Şimdi, size, bu hadis-i şerifin ilk kısmını okuduktan sonra girdiğim beklentiyle, okuduktan sonra yaşadığım şaşkınlığı anlatayım: "On şey fıtrattandır!" ifadesini görünce aklıma ilk gelen, belki de fıtratı hep öyle şeyler üzerinden konuşmaya alıştığımızdan, duygulardı. Yani mesela bu hadis "On şey fıtrattandır!" deyip şöyle devam etse şaşırmayacaktım: 1) Şefkat etmek. 2) Sevmek. 3) Özlemek. 4) Etkilenmek vs... Böyle, daha kalbî boyutta (karşıkonulmaz) on şey söylense, benim bu hadis karşısındaki beklentim tatmin olmuş olacaktı. Ancak Allah Resulü aleyhissalatuvesselam öyle söylemiyordu. Temizlik adâbına dair şeyler öğretiyordu hadisle. Şaşırdım.
Kafamda bir süre bu hadis-i şerif döndü durdu. Sanki üzerinde bir perde vardı ve kaldıramıyordum veyahut bakmam gereken yeri kaçırıyordum da o yüzden harikalığını göremiyordum bu sözün. Sonra, biraz da Metin Karabaşoğlu ağabeyin "Çocuk Dövmemek Sünnettir" başlıklı yazısına dair yoğunlaşmam nedeniyle belki, perde aralandı. Farkettiğim ise şu: Bu hadis bize fıtrata dair çok önemli birşeyi öğretiyor.
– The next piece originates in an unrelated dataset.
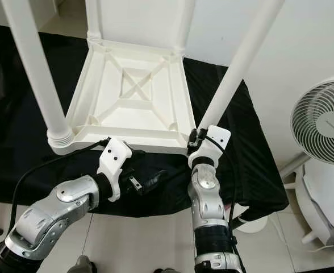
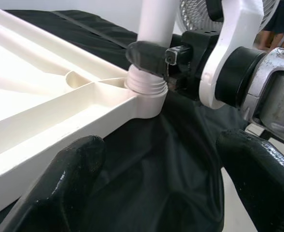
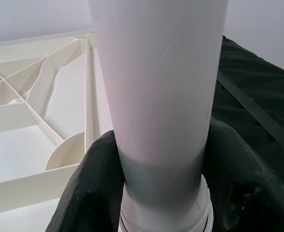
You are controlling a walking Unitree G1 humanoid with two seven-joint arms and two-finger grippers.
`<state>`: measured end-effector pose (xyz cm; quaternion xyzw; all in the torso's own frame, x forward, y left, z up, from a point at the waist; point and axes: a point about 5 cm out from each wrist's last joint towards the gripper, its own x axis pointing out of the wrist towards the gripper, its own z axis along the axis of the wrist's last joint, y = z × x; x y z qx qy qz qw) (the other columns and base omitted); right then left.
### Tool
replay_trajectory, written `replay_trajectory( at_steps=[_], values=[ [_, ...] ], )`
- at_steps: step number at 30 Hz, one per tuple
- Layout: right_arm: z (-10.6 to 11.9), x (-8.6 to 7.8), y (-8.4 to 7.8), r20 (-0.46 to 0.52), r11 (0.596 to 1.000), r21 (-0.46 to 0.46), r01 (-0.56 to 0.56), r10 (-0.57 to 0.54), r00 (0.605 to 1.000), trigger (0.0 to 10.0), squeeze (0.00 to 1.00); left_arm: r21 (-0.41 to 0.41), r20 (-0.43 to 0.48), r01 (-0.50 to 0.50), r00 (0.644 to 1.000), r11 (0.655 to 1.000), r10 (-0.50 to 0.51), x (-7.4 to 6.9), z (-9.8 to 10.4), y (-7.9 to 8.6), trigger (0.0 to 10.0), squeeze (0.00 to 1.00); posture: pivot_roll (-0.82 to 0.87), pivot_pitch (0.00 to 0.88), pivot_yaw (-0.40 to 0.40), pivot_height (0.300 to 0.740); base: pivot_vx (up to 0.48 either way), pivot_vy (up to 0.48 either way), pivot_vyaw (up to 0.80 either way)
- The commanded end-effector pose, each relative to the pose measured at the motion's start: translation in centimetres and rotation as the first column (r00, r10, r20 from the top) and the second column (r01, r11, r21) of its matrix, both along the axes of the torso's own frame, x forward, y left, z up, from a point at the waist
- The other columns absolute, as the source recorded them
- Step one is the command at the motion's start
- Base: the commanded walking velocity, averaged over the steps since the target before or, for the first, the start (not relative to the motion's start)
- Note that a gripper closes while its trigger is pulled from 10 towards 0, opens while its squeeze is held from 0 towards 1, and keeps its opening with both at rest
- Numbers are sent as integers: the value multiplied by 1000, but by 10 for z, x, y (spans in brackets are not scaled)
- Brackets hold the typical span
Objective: Building children table
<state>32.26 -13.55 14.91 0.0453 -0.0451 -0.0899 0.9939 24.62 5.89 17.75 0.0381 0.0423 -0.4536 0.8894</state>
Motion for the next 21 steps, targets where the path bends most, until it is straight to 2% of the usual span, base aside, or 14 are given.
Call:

Fıtrat 'akışına bırakmaktan' ibaret değildir. Allah insanın fıtratını sadece 'akışına bırakarak' korumaz. Sakal akışına bırakılır ama tırnak akışına bırakılmaz.
Evet, Allah, insanı fıtrat üzerine yaratmıştır. Ve evet, bu fıtrat İslam üzeredir. Ancak Allah bizi fıtratımızla başbaşa da bırakmamıştır. Bediüzzaman'ın kuvveler üzerinden verdiği derslerden de anladığımız üzere, şeriat, fıtraten had konulmamış kuvvelerimizi 'kalmaları gereken alanlarda' veya tabir-i diğerle 'istikamette' tutmak için emredilmiştir. Aşure gibi karışık ama aynı derecede tatlı bir-iki alıntı yapalım:
"Sırat-ı müstakim şecaat, iffet, hikmetin mezcinden ve hülâsasından hasıl olan adl ve adalete işarettir. Şöyle ki: Tagayyür, inkılâp ve felâketlere mâruz ve muhtaç şu insan bedeninde iskân edilen ruhun yaşayabilmesi için üç kuvvet ihdas edilmiştir. Bu kuvvetlerin, birincisi, menfaatleri celp ve cezb için kuvve-i şeheviye-i behimiye, İkincisi, zararlı şeyleri def için kuvve-i sebuiye-i gadabiye, Üçüncüsü, nef' ve zararı, iyi ve kötüyü birbirinden temyiz için kuvve-i akliye-i melekiyedir. Lâkin, insandaki bu kuvvetlere, şeriatça bir had ve bir nihayet tayin edilmişse de, fıtraten tayin edilmemiş olduğundan, bu kuvvetlerin herbirisi, tefrit, vasat, ifrat namıyla üç mertebeye ayrılırlar. (...) Elhasıl: Herşeyin ifrat ve tefriti iyi değildir. İstikamet ise, hadd-i vasattır ki, Ehl-i Sünnet ve Cemaat onu ihtiyar etmiş."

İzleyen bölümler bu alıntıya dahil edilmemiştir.